1. Clone the repository:

```bash
$ git clone https://github.com/edyatl/clickhouse-event-processor.git
$ cd clickhouse-event-processor
```

2. Create an empty log file:

```bash
$ touch clickhouse_event_monitor.log
```

3. Create credentials .env file. Next command will prompt you to insert values one by one:

```bash
$ for src in $(echo 'HOST USER PASS PORT'); do \
read -p "type ${src} value:" tkn \
&& echo "export ENV_CLICKHOUSE_${src}='${tkn}'"; done > .env \
&& read -p "type URL secret path part:" tkn \
&& echo "export ENV_URL_SECRET='${tkn}'" >> .env
```

Check resulted env file:

```bash
$ cat .env
```

4. Set up your ClickHouse connection parameters and other configurations in the `config.py` file and in the .env file.

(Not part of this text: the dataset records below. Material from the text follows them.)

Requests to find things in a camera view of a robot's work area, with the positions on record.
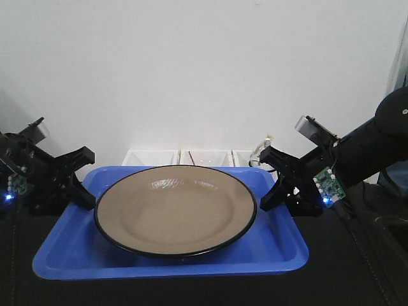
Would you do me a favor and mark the black sink basin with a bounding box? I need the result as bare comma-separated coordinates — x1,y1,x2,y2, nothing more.
374,215,407,260

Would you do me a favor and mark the right white storage bin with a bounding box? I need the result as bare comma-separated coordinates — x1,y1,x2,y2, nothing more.
231,149,261,167

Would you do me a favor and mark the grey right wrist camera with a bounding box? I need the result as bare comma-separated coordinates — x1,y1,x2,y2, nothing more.
295,115,339,141

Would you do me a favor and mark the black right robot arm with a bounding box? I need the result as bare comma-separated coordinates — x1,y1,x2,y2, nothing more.
259,87,407,216

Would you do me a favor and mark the beige plate with black rim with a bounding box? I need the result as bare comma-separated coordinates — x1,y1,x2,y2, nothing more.
94,165,258,258

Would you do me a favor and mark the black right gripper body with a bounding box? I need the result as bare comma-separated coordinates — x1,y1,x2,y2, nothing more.
282,140,334,217

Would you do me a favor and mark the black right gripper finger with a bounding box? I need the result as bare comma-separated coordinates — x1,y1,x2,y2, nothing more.
259,146,303,174
260,178,293,211

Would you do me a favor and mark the green left circuit board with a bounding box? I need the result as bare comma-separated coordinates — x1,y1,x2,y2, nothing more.
4,174,29,203

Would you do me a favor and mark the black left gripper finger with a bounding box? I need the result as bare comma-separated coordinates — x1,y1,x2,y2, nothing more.
55,147,95,172
65,174,96,210

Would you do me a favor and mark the red glass stirring rod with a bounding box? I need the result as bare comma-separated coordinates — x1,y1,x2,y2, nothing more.
187,150,196,166

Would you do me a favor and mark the green right circuit board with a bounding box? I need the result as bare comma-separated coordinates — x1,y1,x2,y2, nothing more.
313,167,346,208

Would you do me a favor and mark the left white storage bin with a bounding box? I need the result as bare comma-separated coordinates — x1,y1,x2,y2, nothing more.
122,150,179,166

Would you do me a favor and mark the glass alcohol lamp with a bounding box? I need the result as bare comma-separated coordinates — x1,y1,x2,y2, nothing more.
249,134,274,171

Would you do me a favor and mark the green circuit board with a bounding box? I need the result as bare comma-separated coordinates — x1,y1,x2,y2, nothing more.
4,174,29,203
313,167,346,208

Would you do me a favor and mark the blue plastic tray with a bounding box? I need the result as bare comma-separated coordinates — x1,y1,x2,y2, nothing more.
32,164,310,282

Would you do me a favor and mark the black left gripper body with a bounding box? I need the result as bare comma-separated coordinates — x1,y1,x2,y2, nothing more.
1,133,73,217

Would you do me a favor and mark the middle white storage bin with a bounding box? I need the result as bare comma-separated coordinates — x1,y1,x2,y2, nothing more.
178,149,234,167

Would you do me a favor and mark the white storage bin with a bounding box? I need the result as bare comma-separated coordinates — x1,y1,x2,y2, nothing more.
122,150,179,166
231,149,261,167
178,149,234,167

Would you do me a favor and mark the blue container at right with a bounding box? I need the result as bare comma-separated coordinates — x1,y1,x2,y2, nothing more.
377,161,407,197

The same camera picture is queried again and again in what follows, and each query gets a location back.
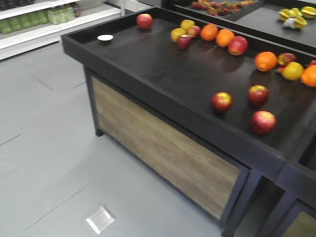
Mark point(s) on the orange middle right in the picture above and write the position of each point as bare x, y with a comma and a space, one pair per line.
224, 37

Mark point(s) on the red apple near front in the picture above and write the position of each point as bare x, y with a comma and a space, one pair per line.
262, 122

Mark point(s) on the metal floor socket plate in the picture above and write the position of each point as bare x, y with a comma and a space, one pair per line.
100, 219

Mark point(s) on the small red apple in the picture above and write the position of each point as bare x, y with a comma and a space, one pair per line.
184, 41

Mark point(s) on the large orange right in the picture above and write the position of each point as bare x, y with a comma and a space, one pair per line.
308, 76

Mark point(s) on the red yellow apple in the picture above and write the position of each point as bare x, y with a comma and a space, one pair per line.
257, 95
221, 102

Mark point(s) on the dark red apple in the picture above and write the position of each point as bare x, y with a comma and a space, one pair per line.
285, 58

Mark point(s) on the white garlic bulb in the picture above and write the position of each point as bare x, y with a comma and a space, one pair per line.
289, 23

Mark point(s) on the red apple beside oranges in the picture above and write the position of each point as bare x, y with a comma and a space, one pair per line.
238, 46

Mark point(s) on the orange middle left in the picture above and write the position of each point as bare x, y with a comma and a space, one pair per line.
209, 32

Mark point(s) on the red yellow apple left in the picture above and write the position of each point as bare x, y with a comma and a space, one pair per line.
221, 102

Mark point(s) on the black wooden display stand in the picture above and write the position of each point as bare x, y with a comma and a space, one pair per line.
155, 100

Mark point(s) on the small white bowl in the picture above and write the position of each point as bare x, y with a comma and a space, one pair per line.
105, 38

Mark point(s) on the red apple far corner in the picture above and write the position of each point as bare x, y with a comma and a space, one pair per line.
144, 21

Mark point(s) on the white supermarket shelf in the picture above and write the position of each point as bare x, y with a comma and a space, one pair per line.
33, 26

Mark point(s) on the orange with navel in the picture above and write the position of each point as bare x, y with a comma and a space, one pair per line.
265, 61

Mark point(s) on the yellow pear left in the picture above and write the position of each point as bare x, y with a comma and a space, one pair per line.
176, 33

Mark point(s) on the red yellow apple right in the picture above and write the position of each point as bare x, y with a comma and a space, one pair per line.
257, 95

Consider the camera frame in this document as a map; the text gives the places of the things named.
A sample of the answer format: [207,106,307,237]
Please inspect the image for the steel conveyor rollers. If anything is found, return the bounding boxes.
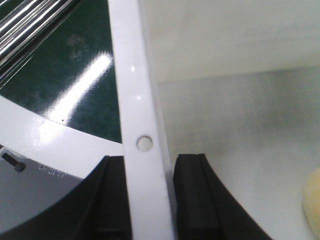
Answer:
[0,0,79,72]

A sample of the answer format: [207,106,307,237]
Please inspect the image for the yellow tennis ball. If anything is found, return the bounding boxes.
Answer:
[302,167,320,239]

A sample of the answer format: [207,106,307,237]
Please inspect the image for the white plastic Totelife crate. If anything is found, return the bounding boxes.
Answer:
[108,0,320,240]

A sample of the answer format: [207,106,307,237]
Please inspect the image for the white curved conveyor frame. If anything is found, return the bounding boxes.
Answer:
[0,97,124,179]

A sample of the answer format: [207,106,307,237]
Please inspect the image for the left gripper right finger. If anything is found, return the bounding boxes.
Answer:
[173,154,270,240]

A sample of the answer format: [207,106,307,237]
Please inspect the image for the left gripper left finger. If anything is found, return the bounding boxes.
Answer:
[0,156,132,240]

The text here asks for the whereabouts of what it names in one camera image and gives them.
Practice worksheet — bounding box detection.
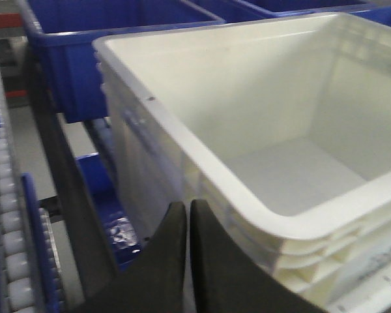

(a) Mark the white roller track left shelf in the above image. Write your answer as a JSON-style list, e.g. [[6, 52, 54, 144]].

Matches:
[[0, 73, 66, 312]]

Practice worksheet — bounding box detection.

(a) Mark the blue bin lower shelf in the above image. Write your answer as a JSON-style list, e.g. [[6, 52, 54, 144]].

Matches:
[[76, 153, 141, 271]]

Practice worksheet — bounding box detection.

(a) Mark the blue bin behind centre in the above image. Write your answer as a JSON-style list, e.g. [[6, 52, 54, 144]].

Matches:
[[18, 0, 227, 124]]

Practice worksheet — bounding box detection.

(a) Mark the blue bin behind right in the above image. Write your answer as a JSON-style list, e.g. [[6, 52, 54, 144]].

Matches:
[[193, 1, 391, 27]]

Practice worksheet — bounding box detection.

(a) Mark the dark steel shelf divider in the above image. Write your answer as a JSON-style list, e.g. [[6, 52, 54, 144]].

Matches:
[[22, 49, 119, 301]]

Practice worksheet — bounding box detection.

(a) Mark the white plastic tote bin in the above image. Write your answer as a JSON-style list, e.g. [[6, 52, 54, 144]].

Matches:
[[93, 12, 391, 312]]

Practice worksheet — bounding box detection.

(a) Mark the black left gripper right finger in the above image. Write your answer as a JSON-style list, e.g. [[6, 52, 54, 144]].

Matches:
[[190, 200, 322, 313]]

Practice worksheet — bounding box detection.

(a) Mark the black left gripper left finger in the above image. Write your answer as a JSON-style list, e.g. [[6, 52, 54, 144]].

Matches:
[[73, 202, 186, 312]]

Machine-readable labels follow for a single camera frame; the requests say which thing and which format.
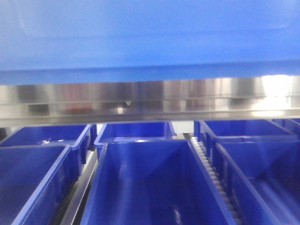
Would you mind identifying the white roller conveyor track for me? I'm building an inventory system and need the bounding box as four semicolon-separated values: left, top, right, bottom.
190;135;243;225

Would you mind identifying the steel guide rail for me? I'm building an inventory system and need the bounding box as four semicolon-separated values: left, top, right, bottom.
52;150;98;225

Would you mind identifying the stainless steel shelf beam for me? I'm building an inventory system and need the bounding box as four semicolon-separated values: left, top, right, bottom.
0;75;300;127

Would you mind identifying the dark blue bin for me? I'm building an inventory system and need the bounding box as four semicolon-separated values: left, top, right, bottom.
94;121;177;157
81;140;235;225
212;141;300;225
194;120;297;164
0;124;97;181
0;146;72;225

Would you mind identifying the light blue ribbed crate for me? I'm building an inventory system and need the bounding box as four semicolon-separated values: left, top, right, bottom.
0;0;300;85

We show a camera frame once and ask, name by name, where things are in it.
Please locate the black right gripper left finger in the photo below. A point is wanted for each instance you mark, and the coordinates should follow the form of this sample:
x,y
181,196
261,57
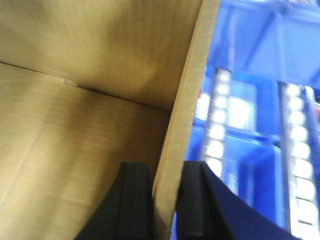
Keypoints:
x,y
126,212

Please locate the white roller track right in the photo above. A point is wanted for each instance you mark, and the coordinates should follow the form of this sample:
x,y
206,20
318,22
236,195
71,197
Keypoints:
x,y
300,155

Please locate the blue storage bin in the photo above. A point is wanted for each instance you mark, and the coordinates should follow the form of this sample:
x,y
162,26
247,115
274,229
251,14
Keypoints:
x,y
262,43

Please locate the brown cardboard carton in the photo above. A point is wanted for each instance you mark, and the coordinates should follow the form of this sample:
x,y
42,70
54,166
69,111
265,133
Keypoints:
x,y
86,85

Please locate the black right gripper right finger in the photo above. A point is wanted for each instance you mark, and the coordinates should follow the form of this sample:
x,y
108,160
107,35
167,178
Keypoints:
x,y
207,210

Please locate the white roller track left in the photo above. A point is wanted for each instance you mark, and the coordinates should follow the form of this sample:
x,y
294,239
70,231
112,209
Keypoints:
x,y
213,148

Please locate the white roller track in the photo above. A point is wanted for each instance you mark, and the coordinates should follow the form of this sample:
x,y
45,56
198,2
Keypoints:
x,y
213,148
300,155

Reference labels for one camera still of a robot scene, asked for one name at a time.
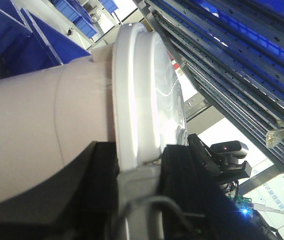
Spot white lidded plastic bin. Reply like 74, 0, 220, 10
0, 23, 187, 202

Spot grey shelf rack rails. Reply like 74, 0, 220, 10
135, 0, 284, 173

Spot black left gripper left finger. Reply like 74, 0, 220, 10
0, 142, 119, 240

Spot blue bin near left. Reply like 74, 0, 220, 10
0, 0, 90, 76

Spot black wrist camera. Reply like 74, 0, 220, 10
188, 133, 252, 185

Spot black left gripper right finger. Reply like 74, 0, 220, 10
158, 145, 234, 240

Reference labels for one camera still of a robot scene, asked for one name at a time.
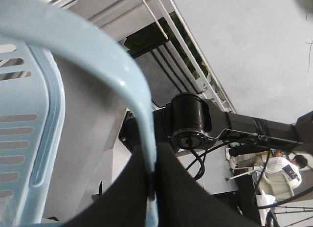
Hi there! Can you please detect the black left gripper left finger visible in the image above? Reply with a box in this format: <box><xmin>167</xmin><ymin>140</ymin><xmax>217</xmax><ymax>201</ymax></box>
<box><xmin>64</xmin><ymin>146</ymin><xmax>150</xmax><ymax>227</ymax></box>

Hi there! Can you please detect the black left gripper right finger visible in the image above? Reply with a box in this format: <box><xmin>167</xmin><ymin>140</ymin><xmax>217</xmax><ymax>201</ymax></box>
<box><xmin>156</xmin><ymin>142</ymin><xmax>256</xmax><ymax>227</ymax></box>

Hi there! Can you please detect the light blue plastic basket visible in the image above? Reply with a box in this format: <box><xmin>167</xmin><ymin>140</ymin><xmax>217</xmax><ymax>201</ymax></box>
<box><xmin>0</xmin><ymin>0</ymin><xmax>159</xmax><ymax>227</ymax></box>

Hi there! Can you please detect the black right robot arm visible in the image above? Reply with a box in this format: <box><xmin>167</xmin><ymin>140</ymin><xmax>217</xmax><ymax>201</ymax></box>
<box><xmin>153</xmin><ymin>92</ymin><xmax>313</xmax><ymax>154</ymax></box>

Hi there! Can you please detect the person in white shirt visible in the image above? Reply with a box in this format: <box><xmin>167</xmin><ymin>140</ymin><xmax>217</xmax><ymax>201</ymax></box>
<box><xmin>225</xmin><ymin>144</ymin><xmax>308</xmax><ymax>189</ymax></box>

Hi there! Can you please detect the white wheeled metal rack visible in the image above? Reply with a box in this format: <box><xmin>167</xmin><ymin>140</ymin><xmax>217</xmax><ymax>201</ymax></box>
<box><xmin>48</xmin><ymin>0</ymin><xmax>238</xmax><ymax>115</ymax></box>

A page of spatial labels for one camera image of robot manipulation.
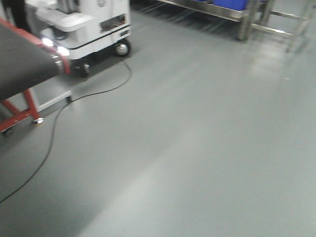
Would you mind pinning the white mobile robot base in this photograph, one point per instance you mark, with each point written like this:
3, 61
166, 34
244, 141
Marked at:
78, 28

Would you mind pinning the stainless steel shelf rack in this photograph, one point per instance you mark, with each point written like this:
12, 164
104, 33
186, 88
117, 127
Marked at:
254, 16

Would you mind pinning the red framed conveyor belt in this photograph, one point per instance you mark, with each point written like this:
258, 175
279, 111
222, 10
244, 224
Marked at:
25, 62

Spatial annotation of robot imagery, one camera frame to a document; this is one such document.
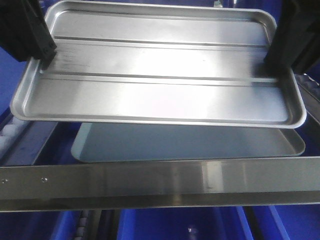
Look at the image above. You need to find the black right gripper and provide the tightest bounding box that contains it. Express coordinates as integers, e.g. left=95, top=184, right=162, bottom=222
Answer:
left=264, top=0, right=320, bottom=74

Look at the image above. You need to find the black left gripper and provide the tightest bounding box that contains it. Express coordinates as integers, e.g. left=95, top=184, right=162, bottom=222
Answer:
left=0, top=0, right=57, bottom=65

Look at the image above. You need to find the small silver ribbed tray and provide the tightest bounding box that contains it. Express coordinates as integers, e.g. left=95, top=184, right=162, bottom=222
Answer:
left=10, top=0, right=307, bottom=129

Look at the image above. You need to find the large grey-green tray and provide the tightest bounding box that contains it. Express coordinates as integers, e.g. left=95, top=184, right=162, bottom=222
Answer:
left=71, top=123, right=306, bottom=163

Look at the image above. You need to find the steel front shelf beam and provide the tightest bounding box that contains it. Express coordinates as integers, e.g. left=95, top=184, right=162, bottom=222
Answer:
left=0, top=156, right=320, bottom=212

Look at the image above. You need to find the blue bin below beam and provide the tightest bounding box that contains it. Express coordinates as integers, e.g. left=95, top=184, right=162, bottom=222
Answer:
left=116, top=206, right=254, bottom=240

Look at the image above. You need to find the right steel divider rail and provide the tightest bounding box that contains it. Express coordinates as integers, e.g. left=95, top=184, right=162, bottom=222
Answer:
left=295, top=74, right=320, bottom=124

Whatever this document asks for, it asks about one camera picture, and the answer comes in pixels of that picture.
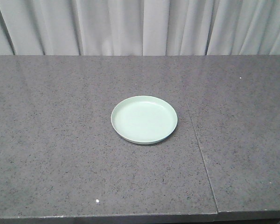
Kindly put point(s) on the white pleated curtain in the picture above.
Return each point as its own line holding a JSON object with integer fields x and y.
{"x": 139, "y": 27}

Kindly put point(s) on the light green round plate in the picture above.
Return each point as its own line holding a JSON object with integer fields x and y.
{"x": 144, "y": 120}

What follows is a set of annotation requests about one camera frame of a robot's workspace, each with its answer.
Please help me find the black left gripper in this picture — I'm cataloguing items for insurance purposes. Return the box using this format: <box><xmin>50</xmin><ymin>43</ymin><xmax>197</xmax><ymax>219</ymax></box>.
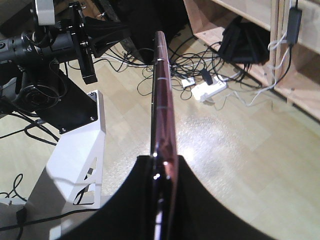
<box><xmin>69</xmin><ymin>1</ymin><xmax>130</xmax><ymax>85</ymax></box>

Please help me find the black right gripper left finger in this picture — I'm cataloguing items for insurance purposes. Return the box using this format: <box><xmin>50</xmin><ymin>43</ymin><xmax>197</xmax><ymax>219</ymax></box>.
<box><xmin>60</xmin><ymin>155</ymin><xmax>152</xmax><ymax>240</ymax></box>

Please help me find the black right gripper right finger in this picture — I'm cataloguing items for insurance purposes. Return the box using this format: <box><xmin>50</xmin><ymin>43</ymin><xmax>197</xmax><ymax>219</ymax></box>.
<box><xmin>172</xmin><ymin>155</ymin><xmax>272</xmax><ymax>240</ymax></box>

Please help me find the black smartphone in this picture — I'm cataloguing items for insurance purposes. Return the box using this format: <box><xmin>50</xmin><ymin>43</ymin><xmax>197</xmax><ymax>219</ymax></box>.
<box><xmin>148</xmin><ymin>31</ymin><xmax>179</xmax><ymax>240</ymax></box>

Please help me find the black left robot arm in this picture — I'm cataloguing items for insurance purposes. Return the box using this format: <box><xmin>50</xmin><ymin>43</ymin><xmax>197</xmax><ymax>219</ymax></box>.
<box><xmin>0</xmin><ymin>1</ymin><xmax>130</xmax><ymax>85</ymax></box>

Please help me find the white power strip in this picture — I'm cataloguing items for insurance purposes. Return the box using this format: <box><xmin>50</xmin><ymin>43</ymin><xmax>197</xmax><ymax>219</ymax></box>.
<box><xmin>191</xmin><ymin>75</ymin><xmax>227</xmax><ymax>102</ymax></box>

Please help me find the black bag under shelf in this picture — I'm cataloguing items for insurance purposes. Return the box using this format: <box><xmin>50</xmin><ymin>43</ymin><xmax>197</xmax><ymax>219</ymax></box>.
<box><xmin>217</xmin><ymin>16</ymin><xmax>271</xmax><ymax>64</ymax></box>

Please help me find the wooden shelving unit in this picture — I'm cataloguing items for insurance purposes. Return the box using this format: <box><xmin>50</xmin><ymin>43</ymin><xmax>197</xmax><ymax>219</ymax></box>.
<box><xmin>184</xmin><ymin>0</ymin><xmax>320</xmax><ymax>119</ymax></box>

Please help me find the black power adapter brick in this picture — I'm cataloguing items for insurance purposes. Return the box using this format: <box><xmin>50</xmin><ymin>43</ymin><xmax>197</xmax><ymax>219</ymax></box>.
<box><xmin>286</xmin><ymin>7</ymin><xmax>303</xmax><ymax>45</ymax></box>

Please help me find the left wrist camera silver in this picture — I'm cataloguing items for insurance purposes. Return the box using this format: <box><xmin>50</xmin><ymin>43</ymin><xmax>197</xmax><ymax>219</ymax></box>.
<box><xmin>31</xmin><ymin>0</ymin><xmax>55</xmax><ymax>26</ymax></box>

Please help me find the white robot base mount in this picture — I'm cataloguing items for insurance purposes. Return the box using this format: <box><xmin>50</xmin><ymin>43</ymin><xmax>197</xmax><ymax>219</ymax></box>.
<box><xmin>21</xmin><ymin>90</ymin><xmax>106</xmax><ymax>240</ymax></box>

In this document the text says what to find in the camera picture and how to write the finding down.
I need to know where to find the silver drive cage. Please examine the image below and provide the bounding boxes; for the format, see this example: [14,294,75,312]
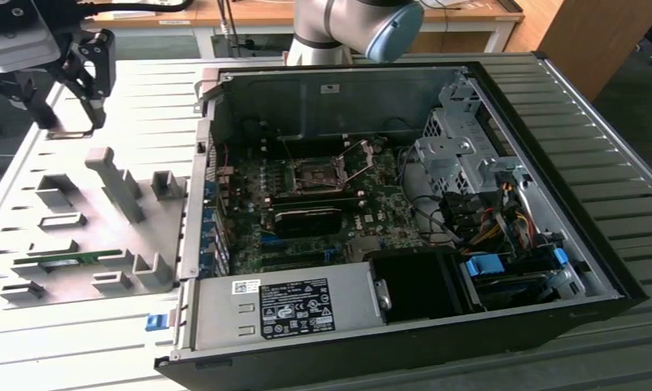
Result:
[411,77,532,199]

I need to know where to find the green motherboard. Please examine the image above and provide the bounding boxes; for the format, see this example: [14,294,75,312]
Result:
[199,136,417,275]

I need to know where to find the silver power supply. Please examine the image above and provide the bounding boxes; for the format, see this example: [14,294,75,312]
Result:
[190,261,387,352]

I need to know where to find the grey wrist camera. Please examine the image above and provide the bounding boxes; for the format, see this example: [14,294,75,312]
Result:
[0,28,61,75]

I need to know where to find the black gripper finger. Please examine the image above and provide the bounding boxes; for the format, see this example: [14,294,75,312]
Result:
[57,27,117,131]
[0,72,59,131]

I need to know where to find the wooden cabinet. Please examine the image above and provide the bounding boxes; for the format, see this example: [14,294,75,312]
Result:
[502,0,652,103]

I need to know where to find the grey parts rack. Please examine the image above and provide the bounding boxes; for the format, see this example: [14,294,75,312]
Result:
[0,146,190,310]

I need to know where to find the black PC case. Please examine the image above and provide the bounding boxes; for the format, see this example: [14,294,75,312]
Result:
[151,60,646,391]

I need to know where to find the CPU socket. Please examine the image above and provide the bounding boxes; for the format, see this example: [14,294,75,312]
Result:
[286,156,354,195]

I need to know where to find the metal socket cover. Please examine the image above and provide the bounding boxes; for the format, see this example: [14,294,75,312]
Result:
[331,138,377,184]

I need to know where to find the black camera cable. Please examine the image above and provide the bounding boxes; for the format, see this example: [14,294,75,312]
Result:
[78,0,190,14]

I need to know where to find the black graphics card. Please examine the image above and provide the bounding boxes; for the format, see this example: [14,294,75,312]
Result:
[270,205,343,240]

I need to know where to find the black RAM slot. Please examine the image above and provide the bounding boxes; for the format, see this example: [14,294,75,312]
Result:
[271,200,363,212]
[269,193,361,204]

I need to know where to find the grey chipset heatsink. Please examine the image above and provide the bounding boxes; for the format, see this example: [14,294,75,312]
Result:
[345,237,382,261]

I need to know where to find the yellow power wires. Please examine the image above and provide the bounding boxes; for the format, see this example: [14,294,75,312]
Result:
[462,185,537,256]

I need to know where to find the silver power supply latch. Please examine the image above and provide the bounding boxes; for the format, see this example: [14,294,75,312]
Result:
[373,278,394,314]

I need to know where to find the grey case handle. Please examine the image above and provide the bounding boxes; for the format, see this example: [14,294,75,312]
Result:
[191,67,222,115]

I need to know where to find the blue disk carrier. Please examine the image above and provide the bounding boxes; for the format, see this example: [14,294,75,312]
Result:
[464,253,506,279]

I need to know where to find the metal locking lever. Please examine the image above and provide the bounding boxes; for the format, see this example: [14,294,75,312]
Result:
[275,128,294,165]

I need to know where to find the green RAM stick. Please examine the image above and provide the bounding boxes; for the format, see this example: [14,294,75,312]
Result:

5. Make sure what you have docker with compose plugin properly installed:

```bash
$ docker compose version
```

6. Run deployment with docker compose:

```bash
$ docker compose up -d --build
```

7. Make sure what container successfully created and running:

```bash
$ docker ps
```

In case of empty table on command above try `docker logs` to debug.

## Usage

Run the script directly using the following command:

```bash
$ python clickhouse_event_checker.py
```

## Configuration
Update the config.py file with your ClickHouse connection details, base URL for GET requests, and other configurations in the .env file.

## License
This project is licensed under the MIT License - see the [LICENSE](./LICENSE) file for details.